- **Work item**
In the records below, which lines include "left"? Copy them.

- **Data in this exercise**

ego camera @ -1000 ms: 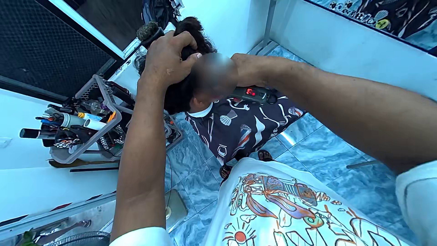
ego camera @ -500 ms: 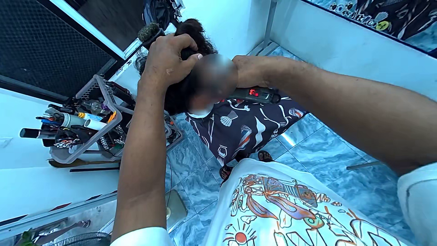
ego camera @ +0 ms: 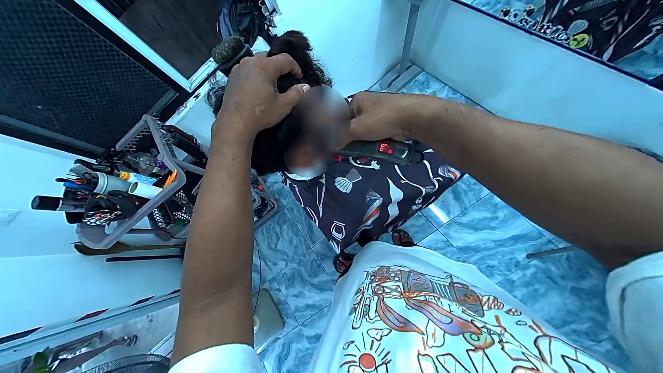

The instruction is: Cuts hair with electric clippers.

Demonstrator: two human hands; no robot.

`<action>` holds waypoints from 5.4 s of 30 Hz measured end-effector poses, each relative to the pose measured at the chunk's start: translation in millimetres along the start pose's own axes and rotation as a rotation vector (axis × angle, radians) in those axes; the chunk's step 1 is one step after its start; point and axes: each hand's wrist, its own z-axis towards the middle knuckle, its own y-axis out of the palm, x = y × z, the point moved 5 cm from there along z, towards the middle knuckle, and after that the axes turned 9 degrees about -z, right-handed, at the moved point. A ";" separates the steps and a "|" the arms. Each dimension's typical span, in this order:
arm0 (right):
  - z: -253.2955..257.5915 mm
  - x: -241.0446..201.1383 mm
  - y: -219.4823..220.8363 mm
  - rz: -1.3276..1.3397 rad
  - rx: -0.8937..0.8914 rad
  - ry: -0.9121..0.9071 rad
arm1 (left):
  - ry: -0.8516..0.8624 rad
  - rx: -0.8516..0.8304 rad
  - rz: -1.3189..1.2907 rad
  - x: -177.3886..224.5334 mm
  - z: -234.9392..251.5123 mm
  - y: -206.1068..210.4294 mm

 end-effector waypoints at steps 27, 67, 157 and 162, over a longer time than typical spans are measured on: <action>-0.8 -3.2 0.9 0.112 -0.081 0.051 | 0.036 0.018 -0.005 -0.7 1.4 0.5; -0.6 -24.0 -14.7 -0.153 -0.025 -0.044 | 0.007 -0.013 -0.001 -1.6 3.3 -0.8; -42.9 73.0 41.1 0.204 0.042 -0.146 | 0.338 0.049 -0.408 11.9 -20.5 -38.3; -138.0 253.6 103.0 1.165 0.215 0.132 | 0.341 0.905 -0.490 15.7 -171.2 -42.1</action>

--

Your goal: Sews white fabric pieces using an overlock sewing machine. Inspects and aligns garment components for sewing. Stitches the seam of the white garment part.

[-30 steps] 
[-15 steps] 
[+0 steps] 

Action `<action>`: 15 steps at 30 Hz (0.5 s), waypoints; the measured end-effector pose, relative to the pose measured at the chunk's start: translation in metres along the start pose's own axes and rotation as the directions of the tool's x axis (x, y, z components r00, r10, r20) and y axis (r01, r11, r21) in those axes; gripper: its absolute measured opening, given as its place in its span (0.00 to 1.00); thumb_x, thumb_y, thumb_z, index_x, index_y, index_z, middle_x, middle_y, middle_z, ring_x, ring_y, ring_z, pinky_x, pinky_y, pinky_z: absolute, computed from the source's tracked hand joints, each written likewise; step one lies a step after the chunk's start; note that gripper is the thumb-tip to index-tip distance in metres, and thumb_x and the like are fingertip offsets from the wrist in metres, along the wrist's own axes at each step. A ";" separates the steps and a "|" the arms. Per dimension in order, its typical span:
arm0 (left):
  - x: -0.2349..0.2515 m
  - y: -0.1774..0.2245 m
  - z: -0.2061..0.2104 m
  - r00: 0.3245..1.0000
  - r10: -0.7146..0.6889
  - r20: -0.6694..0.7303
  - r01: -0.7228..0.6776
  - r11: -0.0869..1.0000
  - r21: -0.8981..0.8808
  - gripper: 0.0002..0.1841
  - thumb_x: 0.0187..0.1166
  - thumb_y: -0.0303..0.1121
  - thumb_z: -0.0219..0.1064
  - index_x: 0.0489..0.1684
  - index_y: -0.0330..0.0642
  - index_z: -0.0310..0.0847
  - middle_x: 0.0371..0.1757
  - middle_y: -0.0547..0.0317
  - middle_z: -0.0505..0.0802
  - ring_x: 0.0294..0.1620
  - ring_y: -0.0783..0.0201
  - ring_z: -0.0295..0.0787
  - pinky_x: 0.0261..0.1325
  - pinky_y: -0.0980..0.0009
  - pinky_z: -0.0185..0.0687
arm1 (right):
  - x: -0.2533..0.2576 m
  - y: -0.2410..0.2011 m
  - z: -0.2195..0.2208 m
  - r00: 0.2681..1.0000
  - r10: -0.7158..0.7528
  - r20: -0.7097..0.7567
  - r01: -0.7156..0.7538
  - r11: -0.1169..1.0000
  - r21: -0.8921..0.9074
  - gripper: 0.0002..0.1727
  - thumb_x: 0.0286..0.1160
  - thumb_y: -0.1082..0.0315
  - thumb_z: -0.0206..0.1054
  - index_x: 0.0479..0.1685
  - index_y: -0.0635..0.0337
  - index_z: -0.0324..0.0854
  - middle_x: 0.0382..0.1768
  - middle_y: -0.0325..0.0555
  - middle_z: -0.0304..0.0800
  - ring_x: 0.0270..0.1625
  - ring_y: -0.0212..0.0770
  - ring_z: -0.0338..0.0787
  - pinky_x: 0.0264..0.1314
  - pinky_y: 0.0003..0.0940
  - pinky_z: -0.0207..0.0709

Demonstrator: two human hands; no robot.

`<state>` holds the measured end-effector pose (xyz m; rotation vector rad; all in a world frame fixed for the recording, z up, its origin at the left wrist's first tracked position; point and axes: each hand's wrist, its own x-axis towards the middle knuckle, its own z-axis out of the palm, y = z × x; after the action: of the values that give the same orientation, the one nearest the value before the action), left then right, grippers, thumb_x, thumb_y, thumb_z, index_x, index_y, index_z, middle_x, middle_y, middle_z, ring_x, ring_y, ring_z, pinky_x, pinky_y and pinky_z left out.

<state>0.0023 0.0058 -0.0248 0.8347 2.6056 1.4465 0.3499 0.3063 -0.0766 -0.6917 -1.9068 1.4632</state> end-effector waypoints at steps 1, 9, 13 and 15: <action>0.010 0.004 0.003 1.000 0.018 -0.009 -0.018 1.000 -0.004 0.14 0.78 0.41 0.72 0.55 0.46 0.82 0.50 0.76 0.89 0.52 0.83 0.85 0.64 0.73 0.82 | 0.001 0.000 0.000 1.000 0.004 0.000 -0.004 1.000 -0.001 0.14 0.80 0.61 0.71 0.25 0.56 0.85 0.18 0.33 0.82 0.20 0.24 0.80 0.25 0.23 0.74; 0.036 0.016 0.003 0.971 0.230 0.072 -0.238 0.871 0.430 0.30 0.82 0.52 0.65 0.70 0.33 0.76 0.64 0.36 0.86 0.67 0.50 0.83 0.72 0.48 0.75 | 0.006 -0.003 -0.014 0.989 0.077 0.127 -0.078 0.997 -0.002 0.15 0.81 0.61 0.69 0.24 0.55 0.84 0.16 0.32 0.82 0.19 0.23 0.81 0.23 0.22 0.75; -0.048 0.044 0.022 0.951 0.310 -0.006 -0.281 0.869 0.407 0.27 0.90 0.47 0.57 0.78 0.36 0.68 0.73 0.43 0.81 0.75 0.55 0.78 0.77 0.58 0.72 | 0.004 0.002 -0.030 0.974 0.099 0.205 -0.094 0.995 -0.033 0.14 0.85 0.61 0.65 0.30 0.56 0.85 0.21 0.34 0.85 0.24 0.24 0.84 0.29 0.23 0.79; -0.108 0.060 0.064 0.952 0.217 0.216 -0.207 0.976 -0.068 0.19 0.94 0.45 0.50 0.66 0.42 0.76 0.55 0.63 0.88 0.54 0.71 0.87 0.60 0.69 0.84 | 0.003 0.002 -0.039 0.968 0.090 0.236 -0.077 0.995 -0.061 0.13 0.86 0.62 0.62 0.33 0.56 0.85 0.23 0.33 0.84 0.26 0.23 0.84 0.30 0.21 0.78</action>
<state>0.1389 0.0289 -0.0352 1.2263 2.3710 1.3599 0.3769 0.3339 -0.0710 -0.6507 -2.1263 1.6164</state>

- **Exercise result**
arm1 (left):
arm0 (left):
`<state>` holds the measured end-effector pose (xyz m; rotation vector rad; all in a world frame fixed for the recording, z up, its origin at the left wrist's first tracked position; point and axes: each hand's wrist, its own x-axis towards the middle knuckle, its own z-axis out of the palm, y = z × x; after the action: of the values that give the same orientation, the one nearest the value before the action), left then right, grippers, thumb_x, thumb_y, thumb_z, index_x, index_y, index_z, middle_x, middle_y, middle_z, ring_x, ring_y, ring_z, pinky_x, pinky_y and pinky_z left out.

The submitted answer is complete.